When declining those invitations, I worried that I came across as insufficiently dedicated to the Ukrainian cause or to the IR discipline that tried to understand this
‘new’ major ‘crisis’.
Of course, issues faced by Ukrainian researchers outside Ukraine paled in comparison with those faced by academics in Ukraine. Those in Ukraine experienced
K. Oksamytna
their living standards, mental health, and work patterns being disrupted by Russia’s
terrorist tactics of targeting civilian objects and energy infrastructure; those outside
Ukraine had to deal with ‘survivor guilt’ (Axyonova and Lozka 2023). Eventually,
many researchers, both in Ukraine and abroad, found a ‘war-life balance’, while still
being concerned about not producing more academic ‘outputs’ or not doing enough
for Ukraine.

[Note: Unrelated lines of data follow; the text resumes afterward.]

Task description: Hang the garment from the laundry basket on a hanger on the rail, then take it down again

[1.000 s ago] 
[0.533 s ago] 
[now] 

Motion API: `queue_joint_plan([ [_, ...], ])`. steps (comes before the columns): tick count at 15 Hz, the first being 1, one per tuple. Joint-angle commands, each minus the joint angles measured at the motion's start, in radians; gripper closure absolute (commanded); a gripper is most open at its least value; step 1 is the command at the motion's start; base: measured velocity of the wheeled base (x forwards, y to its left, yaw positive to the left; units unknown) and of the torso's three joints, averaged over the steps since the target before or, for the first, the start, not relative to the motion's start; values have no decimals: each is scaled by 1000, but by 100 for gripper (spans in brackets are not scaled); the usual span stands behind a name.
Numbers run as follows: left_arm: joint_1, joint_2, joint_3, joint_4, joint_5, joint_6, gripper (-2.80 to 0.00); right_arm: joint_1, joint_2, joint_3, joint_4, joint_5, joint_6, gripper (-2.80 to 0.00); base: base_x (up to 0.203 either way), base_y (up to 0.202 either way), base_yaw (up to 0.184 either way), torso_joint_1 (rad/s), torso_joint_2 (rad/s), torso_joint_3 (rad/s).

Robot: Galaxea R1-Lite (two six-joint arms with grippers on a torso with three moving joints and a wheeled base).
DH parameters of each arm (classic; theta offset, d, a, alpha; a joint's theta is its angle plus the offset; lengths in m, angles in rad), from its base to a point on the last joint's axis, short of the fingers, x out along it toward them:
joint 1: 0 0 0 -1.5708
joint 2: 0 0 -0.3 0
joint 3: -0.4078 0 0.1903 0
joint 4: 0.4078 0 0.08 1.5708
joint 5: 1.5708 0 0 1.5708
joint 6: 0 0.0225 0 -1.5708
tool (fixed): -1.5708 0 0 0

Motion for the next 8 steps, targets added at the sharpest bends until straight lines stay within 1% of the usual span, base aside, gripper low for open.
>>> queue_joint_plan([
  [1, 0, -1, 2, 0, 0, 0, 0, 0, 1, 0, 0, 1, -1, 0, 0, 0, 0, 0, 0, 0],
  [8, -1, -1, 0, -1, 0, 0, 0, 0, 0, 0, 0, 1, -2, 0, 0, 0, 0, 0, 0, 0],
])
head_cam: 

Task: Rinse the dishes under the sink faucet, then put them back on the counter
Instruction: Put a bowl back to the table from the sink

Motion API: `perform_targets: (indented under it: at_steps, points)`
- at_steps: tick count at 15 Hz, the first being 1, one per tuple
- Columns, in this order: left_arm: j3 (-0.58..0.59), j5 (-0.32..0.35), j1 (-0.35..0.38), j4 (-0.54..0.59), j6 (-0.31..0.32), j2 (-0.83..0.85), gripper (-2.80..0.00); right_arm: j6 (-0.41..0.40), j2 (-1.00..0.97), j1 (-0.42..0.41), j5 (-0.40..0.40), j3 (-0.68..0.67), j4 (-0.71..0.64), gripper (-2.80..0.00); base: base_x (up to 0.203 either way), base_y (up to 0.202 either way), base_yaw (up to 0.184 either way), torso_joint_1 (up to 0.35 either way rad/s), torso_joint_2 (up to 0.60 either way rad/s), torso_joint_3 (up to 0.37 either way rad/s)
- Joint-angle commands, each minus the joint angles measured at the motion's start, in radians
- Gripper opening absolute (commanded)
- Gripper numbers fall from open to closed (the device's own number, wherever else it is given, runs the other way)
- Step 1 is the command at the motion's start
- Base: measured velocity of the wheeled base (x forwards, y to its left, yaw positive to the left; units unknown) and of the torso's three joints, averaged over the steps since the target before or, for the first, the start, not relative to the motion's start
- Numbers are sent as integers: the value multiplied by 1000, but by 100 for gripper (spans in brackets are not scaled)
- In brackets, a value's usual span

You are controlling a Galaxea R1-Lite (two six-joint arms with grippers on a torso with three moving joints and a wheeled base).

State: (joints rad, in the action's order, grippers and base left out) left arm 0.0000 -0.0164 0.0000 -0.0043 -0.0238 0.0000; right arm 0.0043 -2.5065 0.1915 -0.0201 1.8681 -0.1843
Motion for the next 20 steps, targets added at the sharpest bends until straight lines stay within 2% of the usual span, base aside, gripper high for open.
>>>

For some Ukrainian researchers based abroad, the pressure to maintain high levels of productivity in order to attain (more senior) academic positions
stemmed not only from the quest for wealth or prestige but also the preparations for
absorbing further shocks associated with the continued Russian aggression (more
relatives and friends could require assistance) or the desire to donate to Ukrainian
NGOs helping the frontline. Wherever they were based, Ukrainian researchers fulfilled additional duties in support of their communities, which was one of the practical challenges they faced in participating in international knowledge production.
Tone (self)policing
In addition to these challenges, Ukrainian colleagues chose their words especially
carefully when speaking or writing about the war. They might have been apprehensive that some of their statements would make ‘core Western’ audiences uncomfortable, such as refusals to discuss reconciliation between Ukrainians and Russians
during ongoing mass atrocities. This could, in turn, as some feared, weaken the support for Ukraine in the long run: Ukrainians were accused of being ‘warmongers’
when they expressed support for their country’s resistance to the Russian aggression. Some avoided mentions of graphic violence out of fear that ‘emotional’ testimonies would be dismissed, especially if they came from women scholars (Kurylo
2023; Tsymbalyuk 2023). Interestingly, emotional testimonies were sought after at
certain stages of the war and in specific arenas: as Chaban and Headley (2023: 12)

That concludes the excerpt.